What’s still missing from public disclosure

It’s worth ending on an honest accounting of what we don’t know:

Process node is not publicly confirmed.
Clock frequencies, TDP, and public pricing are not disclosed in any official material reviewed here.
L1 cache sizes and detailed per-precision execution-unit throughput are not published.
Independent SPEC, STREAM, and MLPerf CPU benchmarks for Vera don’t yet exist publicly.
Sustained third-party reviews of production silicon at scale are months away.

These gaps are normal for a platform announced months before general availability. They are also the things that will most strongly shape the eventual Vera-vs-x86 conversation. The honest move is to treat current commentary — including this guide — as provisional until the post-shipment evidence comes in.

The practical bottom line

Vera is a serious, internally consistent, and unusually focused CPU design. It is not trying to be the highest-core-count part on the market, and it does not try to compete with accelerators on tensor throughput. What it does try to do — make the CPU side of an AI factory fast, predictable, bandwidth-rich, and coherent with the GPU — is a real problem worth solving, and NVIDIA’s design choices are tightly aligned with that goal.

The early evidence supports the thesis. Redpanda’s streaming benchmark is meaningful, NVIDIA’s architectural disclosures are technically credible, and the platform-level integration with Rubin is a structural advantage no third-party CPU vendor can replicate.

The evidence is not yet complete. Until SPEC, STREAM, and MLPerf CPU numbers exist for Vera — and until independent reviewers spend a few quarters with production silicon — the strongest defensible claim is the one NVIDIA itself makes: this is a CPU designed for the parts of modern AI that aren’t tensor math, and the early signals suggest it does that job well.

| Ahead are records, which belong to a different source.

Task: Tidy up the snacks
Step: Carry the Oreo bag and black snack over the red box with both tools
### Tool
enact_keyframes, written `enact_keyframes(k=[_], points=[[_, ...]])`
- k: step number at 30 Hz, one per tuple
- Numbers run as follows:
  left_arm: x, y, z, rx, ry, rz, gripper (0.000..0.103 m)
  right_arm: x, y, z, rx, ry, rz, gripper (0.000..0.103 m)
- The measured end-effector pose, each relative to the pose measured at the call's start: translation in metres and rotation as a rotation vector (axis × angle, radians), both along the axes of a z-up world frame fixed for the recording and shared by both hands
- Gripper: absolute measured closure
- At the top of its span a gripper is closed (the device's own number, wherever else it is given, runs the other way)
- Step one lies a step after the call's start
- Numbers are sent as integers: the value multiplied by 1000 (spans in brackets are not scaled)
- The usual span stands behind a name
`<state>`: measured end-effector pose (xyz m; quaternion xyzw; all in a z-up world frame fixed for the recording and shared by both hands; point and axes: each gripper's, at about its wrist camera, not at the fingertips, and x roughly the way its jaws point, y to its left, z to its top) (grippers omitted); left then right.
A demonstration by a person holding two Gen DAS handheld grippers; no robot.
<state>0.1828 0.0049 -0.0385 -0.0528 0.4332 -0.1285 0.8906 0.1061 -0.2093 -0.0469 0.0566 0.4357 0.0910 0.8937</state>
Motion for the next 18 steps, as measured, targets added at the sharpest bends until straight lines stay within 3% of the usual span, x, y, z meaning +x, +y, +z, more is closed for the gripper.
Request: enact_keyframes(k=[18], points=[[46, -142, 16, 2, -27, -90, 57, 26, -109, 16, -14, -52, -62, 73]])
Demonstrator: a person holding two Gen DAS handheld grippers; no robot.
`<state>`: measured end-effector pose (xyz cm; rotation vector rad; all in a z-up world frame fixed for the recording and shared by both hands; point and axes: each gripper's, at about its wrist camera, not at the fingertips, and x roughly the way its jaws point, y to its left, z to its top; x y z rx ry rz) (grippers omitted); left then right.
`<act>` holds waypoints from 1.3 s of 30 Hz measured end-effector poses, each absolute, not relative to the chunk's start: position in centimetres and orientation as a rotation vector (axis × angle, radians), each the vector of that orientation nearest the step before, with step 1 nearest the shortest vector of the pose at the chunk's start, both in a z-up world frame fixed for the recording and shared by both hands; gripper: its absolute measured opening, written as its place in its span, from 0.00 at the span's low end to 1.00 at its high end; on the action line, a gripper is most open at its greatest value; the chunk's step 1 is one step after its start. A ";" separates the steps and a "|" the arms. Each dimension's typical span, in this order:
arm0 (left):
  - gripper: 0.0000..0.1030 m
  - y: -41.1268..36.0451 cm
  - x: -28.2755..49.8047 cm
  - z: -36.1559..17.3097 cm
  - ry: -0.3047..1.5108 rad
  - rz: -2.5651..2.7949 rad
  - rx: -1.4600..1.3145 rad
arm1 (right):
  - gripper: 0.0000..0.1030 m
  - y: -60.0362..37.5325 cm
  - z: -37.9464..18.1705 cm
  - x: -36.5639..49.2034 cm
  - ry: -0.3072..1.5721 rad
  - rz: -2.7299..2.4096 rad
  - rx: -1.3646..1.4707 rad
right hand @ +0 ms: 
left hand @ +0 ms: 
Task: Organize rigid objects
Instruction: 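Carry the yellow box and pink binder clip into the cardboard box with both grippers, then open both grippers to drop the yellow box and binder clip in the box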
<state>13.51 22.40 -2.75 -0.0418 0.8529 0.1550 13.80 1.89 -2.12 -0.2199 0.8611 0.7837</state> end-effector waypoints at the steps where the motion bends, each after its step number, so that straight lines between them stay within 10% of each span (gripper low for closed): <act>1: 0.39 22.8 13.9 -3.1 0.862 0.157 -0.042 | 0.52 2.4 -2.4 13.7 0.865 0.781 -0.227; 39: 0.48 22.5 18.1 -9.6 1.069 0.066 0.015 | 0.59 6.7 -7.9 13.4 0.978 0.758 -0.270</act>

For most readers, the practical question is simpler than the benchmark debate. If your workload is dominated by dense GPU compute, Vera doesn’t change your accelerator choice. If your workload spends real time on CPU-side orchestration, agentic loops, RL sandboxes, ETL, or analytics — and especially if you also want coherent CPU-GPU memory and confidential computing in the same node — Vera is worth taking seriously and worth piloting when partner systems arrive in the second half of 2026.